What you are asked to do =
Report the lines of the material that carry the string "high".

Dataset extract =
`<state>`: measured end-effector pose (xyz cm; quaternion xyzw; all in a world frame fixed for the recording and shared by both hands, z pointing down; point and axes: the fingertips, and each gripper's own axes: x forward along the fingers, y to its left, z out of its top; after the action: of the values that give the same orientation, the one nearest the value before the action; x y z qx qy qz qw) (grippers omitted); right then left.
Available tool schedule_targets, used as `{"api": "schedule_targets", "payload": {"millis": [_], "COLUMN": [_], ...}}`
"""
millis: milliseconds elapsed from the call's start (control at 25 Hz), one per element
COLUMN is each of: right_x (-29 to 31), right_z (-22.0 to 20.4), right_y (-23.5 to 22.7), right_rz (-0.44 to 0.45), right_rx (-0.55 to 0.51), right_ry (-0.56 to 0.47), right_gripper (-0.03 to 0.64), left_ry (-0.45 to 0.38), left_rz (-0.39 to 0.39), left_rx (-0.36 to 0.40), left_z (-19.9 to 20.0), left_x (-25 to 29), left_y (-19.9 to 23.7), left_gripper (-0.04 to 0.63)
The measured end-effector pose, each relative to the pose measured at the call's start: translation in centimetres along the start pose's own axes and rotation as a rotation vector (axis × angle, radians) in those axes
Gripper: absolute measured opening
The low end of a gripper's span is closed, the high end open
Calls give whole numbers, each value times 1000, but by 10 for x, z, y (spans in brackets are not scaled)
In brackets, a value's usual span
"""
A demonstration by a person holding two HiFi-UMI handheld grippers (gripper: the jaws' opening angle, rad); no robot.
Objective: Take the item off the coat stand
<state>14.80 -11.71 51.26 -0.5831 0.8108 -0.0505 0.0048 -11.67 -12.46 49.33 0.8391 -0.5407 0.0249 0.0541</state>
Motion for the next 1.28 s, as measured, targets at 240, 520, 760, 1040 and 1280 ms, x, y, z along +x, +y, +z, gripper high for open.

Solved exercise =
The low end of a gripper's span is closed, the high end open
Motion for the next 1.28 s, as measured, targets at 240, 520, 760, 1040 and 1280 ms, x, y, z along +x, +y, +z, gripper high for open.

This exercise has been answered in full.